Research studies on HSAN IA provide valuable information about the condition, including its clinical features, inheritance patterns, and underlying genetic causes. These studies also investigate potential treatments and therapies for patients with HSAN IA.
Scientific articles on PubMed also provide information about other rare genetic diseases with similar symptoms or causes, such as Deoxysphingoid diseases and Hereditary Motor and Sensory Neuropathy Type I (HMSN I).
By exploring these research articles, healthcare professionals, scientists, and patient advocates can learn more about HSAN IA and related conditions. This information can help in the development of new diagnostic and treatment strategies for patients with HSAN IA.
Additional resources for information on HSAN IA and related conditions can be found on the Online Mendelian Inheritance in Man (OMIM) database, the ClinicalTrials.gov website, and in advocacy and support groups.
References:
- Catalog of Genes and Diseases. National Institute of General Medical Sciences.
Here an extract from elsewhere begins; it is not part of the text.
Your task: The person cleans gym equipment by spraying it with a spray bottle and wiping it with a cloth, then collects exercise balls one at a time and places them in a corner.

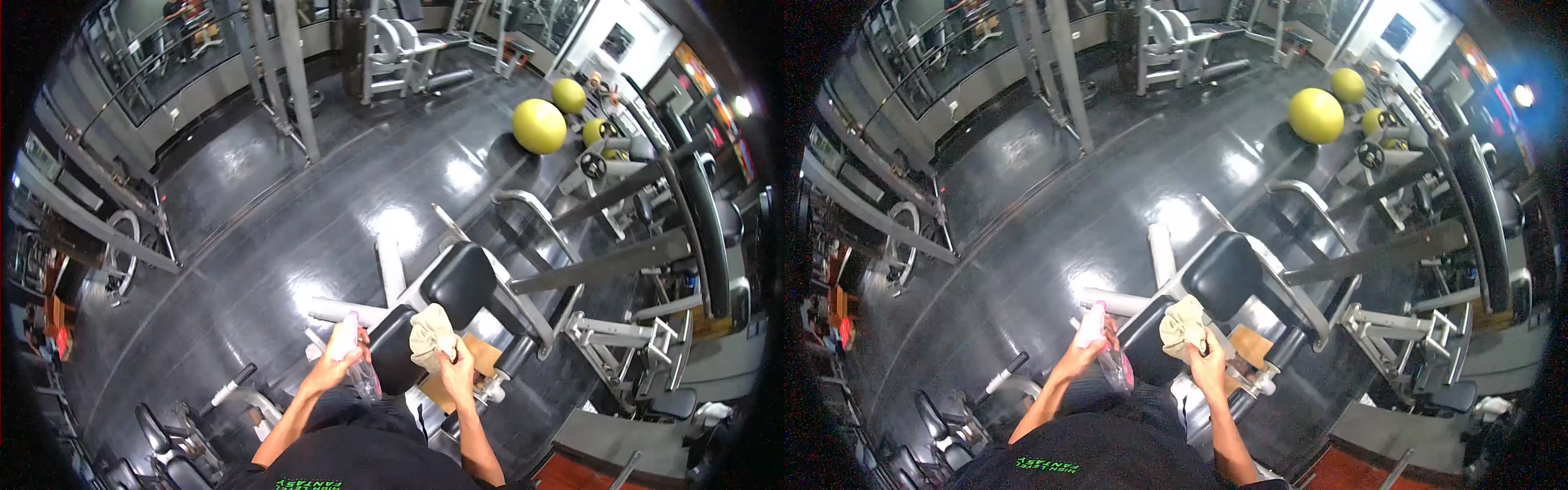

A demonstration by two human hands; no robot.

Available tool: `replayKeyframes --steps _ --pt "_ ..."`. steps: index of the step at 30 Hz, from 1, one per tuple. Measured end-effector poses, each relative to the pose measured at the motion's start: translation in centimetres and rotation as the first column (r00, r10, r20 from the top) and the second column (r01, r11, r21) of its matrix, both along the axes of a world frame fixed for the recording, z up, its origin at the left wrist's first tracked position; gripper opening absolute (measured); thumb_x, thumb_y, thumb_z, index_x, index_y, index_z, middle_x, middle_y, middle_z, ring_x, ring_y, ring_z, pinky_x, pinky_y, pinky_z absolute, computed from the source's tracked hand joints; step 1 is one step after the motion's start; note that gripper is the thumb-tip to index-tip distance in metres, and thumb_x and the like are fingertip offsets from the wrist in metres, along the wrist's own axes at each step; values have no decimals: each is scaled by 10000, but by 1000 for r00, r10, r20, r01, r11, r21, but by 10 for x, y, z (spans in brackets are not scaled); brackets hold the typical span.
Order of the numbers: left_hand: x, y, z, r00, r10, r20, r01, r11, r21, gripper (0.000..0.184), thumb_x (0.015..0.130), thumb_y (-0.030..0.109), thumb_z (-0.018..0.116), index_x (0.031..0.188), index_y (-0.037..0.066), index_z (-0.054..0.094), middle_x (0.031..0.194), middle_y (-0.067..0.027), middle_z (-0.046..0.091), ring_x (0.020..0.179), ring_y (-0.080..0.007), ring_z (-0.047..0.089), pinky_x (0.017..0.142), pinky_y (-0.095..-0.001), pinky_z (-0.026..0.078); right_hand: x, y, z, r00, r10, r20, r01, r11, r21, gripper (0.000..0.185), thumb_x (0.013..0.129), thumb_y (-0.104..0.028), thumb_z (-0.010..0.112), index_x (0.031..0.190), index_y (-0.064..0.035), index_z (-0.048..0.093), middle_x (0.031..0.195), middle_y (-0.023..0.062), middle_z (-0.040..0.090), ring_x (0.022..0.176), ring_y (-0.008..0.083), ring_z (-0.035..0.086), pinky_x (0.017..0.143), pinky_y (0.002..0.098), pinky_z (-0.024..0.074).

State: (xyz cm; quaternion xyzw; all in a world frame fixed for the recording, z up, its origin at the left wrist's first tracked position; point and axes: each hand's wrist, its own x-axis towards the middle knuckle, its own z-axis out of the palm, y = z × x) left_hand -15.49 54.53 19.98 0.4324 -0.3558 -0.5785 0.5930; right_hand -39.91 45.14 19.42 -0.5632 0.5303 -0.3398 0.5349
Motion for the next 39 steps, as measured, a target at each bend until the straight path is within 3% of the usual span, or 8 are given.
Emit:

Retrieved from https://www.ncbi.nlm.nih.gov/books/NBK1115/
- Hornemann, T., & Nicholson, G. (2011). Diagnosis and treatment of hereditary sensory and autonomic neuropathy type I and II. Current Treatment Options in Neurology, 13(5), 569–579. doi: 10.1007/s11940-011-0123-9
References
- Hornemann T, et al. (2009). The SPTLC1 subunit of serine palmitoyltransferase generates short chain sphingoid bases. Journal of Biological Chemistry, 284(5): 26322-26330. DOI: 10.1074/jbc.M109.032912
- OMIM: Online Mendelian Inheritance in Man (https://omim.org/): Hereditary Sensory Neuropathy Type IA.
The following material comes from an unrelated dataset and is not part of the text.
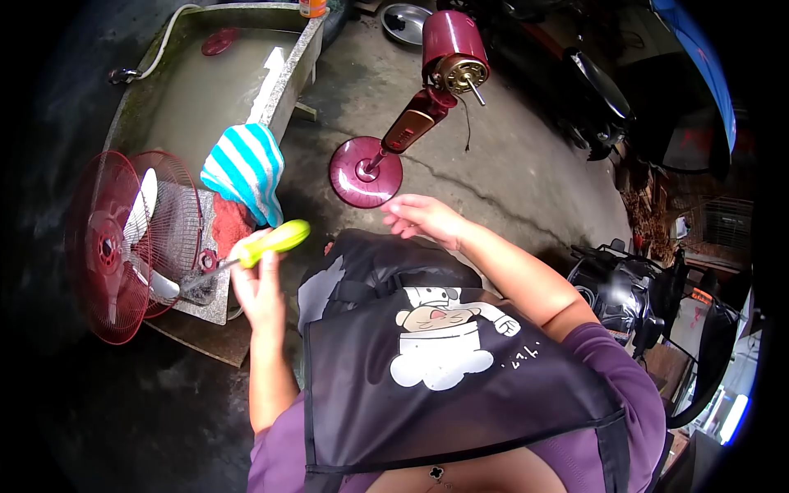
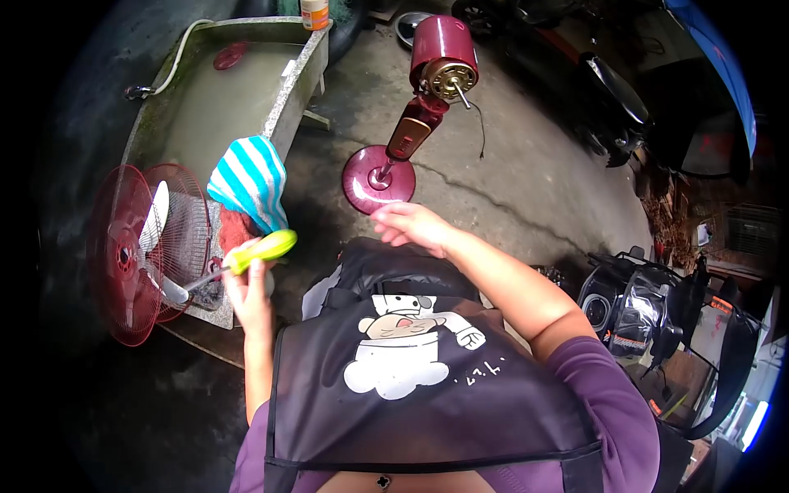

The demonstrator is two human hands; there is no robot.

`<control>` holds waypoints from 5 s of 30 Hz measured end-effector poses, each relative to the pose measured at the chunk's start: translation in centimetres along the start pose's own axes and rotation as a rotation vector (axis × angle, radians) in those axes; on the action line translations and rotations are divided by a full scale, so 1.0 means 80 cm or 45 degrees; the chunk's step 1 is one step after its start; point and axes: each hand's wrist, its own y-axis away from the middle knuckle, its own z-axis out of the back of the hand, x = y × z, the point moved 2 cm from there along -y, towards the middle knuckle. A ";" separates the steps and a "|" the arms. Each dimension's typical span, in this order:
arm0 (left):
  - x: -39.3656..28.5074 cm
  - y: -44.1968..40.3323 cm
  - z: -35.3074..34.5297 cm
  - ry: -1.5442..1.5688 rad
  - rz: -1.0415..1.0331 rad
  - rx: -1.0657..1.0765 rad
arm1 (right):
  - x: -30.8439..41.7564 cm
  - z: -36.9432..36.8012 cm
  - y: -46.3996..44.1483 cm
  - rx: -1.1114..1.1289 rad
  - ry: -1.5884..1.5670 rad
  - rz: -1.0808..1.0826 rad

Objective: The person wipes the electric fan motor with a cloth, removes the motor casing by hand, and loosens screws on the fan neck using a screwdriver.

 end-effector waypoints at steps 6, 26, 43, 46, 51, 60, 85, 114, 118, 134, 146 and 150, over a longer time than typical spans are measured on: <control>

- Genet, et al. (2013). Hereditary sensory neuropathy with deafness and dementia: a clinical and neuroimaging study. Psychology and Neuroscience, 6(3): 348-354. DOI: 10.3922/j.psns.2013.3.15
- Nicholson G, et al. (2001). Hereditary sensory neuropathy type I. Clinical and Molecular Genetics, 9(5): 297-305. DOI: 10.1038/sj.ejhg.5200642
- ClinicalTrials.gov (https://clinicaltrialsgov/): Search for “Hereditary Sensory Neuropathy Type IA” for more information on ongoing research and clinical trials.
- Rare Genomes Project (https://raregenomes.org/): Learn more about rare genetic diseases and find resources and advocacy organizations for Hereditary Sensory Neuropathy Type IA.
- PUBMED: Search for articles on Hereditary Sensory Neuropathy Type IA for additional information and scientific studies.